Again, the judge agreed. “Sure,” Pregerson said. “If someone wants to buy what someone owns, buy the entire thing, and that includes the right to enforce that ownership against the rest of the world — if you don’t allow that, then you diminish the value of what you’re selling to the point where it may become worthless,” the judge said.
In his filings opposing the dismissal motion, Weingarten cited a 2007 opinion in the Second Circuit, Davis v. Blige, as well as 2015 Ninth Circuit case Corbello v. DeVito. He argued the rulings gave co-owners the right to sell an exclusive interest in a copyrighted work without obtaining authorization from the other co-owners. He said the new owner simply retained a duty to the other co-owners to account for any profits received.
Judge Pregerson did not immediately rule on the dismissal motion Monday. Instead, he took it under submission after also hearing from Cyrus’ lawyer, Peter Anderson.
In his argument, Anderson brought up two other Ninth Circuit rulings that largely conflict with the cases Weingarten cited. The cases — 2008’s Sybersound Records, Inc. v. UAV Corp. and 2020’s Tresóna Multimedia, LLC v. Burbank High School Vocal Music Association — rejected the argument that a co-owner who purchases rights to a protected work also retains the original owner’s unilateral right to sue for infringement. Instead, the decisions found that the plaintiffs needed unanimous consent of the other co-owners to proceed.
“So you’re arguing that when a joint owner sells an entire ownership interest, the transferee cannot enforce the copyright?” Judge Pregerson asked Anderson Monday.
“No, they can enforce it. But they have to get the consent of the other co-owners,” Anderson argued.
At least one copyright expert following the case tells Rolling Stone that if Judge Pregerson allows the case to move forward, it would “ultimately benefit Cyrus and her co-defendants just as much as Tempo.” The long list of co-defendants sued alongside Cyrus includes Sony Music Publishing; Sony Music Entertainment; and Warner-Tamerlane Publishing, a division of Warner Chappell Music.
“Writers, publishers, and record labels frequently own fractional shares of songs, and it’s important that they be able to enforce those rights — especially in cases where their co-owners may be unwilling or unable to join an infringement claim.
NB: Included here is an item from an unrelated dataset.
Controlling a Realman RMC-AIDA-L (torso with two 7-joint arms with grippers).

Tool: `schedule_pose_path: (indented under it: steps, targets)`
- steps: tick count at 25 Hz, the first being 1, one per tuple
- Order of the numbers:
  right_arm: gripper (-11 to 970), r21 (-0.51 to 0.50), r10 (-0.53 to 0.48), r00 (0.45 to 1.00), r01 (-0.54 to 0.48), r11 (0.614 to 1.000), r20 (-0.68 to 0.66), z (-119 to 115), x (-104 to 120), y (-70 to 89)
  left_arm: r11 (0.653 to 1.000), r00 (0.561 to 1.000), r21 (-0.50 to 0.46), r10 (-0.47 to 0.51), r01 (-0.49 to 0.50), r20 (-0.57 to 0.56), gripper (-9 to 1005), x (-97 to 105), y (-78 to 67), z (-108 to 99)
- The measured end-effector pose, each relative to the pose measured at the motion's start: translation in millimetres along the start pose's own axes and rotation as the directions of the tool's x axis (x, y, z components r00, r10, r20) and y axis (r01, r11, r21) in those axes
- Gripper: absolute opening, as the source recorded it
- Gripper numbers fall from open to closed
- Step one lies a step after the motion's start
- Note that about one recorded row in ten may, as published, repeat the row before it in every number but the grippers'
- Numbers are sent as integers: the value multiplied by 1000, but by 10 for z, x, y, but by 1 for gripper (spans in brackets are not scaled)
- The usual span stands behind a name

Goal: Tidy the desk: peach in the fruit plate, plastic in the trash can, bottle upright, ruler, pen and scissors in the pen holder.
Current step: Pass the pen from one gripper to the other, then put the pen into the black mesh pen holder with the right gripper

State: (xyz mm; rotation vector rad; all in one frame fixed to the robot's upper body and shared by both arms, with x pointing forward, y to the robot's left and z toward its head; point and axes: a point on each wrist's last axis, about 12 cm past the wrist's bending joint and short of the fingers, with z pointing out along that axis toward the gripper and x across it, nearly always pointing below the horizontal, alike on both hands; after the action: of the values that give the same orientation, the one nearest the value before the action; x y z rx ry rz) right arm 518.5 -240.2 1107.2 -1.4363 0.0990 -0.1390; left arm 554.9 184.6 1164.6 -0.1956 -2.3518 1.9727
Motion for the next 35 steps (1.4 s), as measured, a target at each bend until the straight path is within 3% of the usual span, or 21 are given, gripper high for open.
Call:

I suspect that’s the reason why many of Cyrus’ co-defendants, including Sony Music Publishing, chose not to join her motion and instead filed an answer,” Aaron Moss, a copyright lawyer at Greenberg Glusker in Los Angeles, says.
“The judge seemed particularly focused on the practical implications of denying standing, and his reasoning makes sense. If fractional owners couldn’t enforce their rights individually, their ownership would be effectively weakened, making these assets far less valuable in the marketplace,” Moss tells Rolling Stone.
Moss previously wrote on his blog, Copyright Lately, that the Ninth Circuit’s “flawed approach” to copyright standing for co-owners has created a “muddled” landscape in an industry where fractional ownership is the norm. He said Tempo’s lawsuit still deserves to be dismissed, but for reasons other than Tempo’s standing to sue in the first place.
Moss called Cyrus’ song a textbook example of an “answer song” written in response to “When I Was Your Man.” “[It] almost certainly qualifies as a fair use of Bruno Mars’s original,” Moss wrote.